Two members of the Palestinian resistance movement, Hamas, have been killed and three gone missing, after a lifeline tunnel collapsed in the besieged Gaza Strip.
Hamas’s armed wing, Ezzedine al-Qassam Brigades, on Thursday named the two killed as Rami Muneer al-Arier and Ismail Abdul Kareem Shamali, saying they lost their lives "following the collapse of a resistance tunnel."
At least five people were in the tunnel when it collapsed. A source close to the Brigades said efforts were underway to find and rescue the other three.
The population in Gaza relies on underground routes to bring in basic commodities.
The development comes as Israeli and Egyptian army forces have launched a campaign to destroy the tunnels.
Egypt has set up a buffer zone on its border with Gaza and has destroyed hundreds of lifeline tunnels since the country’s first democratically-elected president, Mohamed Morsi, was toppled in a 2013 military coup led by Abdel Fattah el-Sisi, the then army chief and the current president.
In September 2015, Egypt built huge pipelines along the Gaza border and flooded the last remaining tunnels.
Egypt also pumped “large quantities of sea water” into the ground and thus made soil prone to collapse.
In February, Israeli Energy Minister Yuval Steinitz said the tunnels were flooded at the request of Tel Aviv.

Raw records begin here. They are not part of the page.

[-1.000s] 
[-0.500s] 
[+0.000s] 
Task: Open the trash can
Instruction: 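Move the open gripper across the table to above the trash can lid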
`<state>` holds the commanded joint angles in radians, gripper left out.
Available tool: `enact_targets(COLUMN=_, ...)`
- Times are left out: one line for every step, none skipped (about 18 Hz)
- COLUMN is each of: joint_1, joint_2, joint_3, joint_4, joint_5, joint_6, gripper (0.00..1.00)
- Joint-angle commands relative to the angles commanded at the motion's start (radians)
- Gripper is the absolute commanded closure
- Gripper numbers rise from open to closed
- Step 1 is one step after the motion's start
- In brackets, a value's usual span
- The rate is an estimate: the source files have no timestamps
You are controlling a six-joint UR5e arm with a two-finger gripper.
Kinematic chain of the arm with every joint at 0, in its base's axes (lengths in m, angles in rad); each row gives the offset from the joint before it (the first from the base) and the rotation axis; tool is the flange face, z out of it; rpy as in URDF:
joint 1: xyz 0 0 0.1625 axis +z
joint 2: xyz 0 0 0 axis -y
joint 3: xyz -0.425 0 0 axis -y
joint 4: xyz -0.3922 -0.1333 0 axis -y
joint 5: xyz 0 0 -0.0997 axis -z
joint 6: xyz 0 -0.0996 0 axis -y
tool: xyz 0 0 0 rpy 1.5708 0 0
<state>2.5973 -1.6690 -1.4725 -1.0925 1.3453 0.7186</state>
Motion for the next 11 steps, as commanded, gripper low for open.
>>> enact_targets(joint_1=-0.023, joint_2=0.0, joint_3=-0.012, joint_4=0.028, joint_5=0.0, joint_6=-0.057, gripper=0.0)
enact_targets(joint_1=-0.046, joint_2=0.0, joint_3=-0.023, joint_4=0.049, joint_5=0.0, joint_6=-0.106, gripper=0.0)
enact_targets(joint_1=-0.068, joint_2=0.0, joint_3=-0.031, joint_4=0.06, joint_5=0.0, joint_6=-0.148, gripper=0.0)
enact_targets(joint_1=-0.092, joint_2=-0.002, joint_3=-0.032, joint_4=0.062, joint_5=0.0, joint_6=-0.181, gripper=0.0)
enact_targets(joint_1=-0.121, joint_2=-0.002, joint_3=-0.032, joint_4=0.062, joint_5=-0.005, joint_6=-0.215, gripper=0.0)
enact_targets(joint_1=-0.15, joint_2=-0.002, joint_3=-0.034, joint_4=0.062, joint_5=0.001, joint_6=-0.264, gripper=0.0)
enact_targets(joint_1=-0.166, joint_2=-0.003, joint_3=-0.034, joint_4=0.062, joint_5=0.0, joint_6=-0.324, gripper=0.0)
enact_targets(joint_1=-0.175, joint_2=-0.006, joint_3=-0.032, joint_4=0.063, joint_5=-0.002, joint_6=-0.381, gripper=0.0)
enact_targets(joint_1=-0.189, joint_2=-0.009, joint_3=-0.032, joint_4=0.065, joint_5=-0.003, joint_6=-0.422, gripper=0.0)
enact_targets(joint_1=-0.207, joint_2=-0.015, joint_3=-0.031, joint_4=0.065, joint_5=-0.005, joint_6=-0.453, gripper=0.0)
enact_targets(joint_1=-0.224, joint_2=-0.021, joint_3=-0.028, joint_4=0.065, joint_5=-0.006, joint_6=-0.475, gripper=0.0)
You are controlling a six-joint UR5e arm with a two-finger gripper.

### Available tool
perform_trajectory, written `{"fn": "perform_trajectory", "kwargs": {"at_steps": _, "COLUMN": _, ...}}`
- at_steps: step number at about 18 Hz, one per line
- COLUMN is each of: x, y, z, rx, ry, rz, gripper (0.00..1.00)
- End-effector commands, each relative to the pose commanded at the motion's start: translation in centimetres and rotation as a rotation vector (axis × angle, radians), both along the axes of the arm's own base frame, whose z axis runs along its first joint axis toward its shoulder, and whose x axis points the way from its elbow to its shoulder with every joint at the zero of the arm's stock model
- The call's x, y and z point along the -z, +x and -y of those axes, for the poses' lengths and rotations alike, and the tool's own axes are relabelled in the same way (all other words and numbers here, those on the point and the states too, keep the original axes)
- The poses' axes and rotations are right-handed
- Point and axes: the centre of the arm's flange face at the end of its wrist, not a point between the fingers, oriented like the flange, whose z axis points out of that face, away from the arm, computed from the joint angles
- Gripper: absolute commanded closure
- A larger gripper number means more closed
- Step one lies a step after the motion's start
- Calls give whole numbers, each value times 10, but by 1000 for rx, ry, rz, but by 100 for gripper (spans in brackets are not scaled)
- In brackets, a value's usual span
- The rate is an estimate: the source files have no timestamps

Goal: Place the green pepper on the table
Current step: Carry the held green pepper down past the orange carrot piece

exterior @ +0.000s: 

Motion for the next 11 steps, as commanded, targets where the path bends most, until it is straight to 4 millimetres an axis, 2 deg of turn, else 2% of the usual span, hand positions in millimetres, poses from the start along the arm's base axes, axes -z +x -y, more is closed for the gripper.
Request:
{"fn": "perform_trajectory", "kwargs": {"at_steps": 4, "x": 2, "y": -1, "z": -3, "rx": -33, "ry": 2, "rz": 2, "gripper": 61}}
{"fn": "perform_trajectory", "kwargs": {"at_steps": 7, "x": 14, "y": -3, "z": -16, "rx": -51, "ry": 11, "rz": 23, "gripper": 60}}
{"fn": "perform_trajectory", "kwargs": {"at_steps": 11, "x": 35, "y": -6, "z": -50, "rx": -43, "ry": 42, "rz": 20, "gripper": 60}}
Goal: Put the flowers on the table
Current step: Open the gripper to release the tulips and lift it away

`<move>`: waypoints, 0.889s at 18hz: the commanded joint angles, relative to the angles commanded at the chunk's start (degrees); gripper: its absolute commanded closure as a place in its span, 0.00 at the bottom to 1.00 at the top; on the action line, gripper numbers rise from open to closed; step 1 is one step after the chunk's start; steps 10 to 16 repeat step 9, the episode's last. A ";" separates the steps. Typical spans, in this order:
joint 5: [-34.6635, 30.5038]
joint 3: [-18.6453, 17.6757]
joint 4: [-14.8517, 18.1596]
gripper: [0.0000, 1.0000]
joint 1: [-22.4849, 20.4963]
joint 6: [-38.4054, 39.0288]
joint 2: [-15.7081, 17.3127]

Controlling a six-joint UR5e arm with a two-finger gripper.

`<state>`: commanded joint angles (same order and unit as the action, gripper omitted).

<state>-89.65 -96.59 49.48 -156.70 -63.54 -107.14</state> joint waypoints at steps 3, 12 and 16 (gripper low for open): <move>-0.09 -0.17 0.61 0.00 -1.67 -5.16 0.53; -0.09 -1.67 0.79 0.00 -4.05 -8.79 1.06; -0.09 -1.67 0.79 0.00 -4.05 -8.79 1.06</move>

The Gaza Strip has been under an Israeli siege since June 2007. The blockade has caused a decline in the standards of living as well as unprecedented levels of unemployment and unrelenting poverty.
The Israeli regime denies about 1.8 million people in Gaza their basic rights, such as freedom of movement, jobs with proper wages as well as adequate healthcare and education.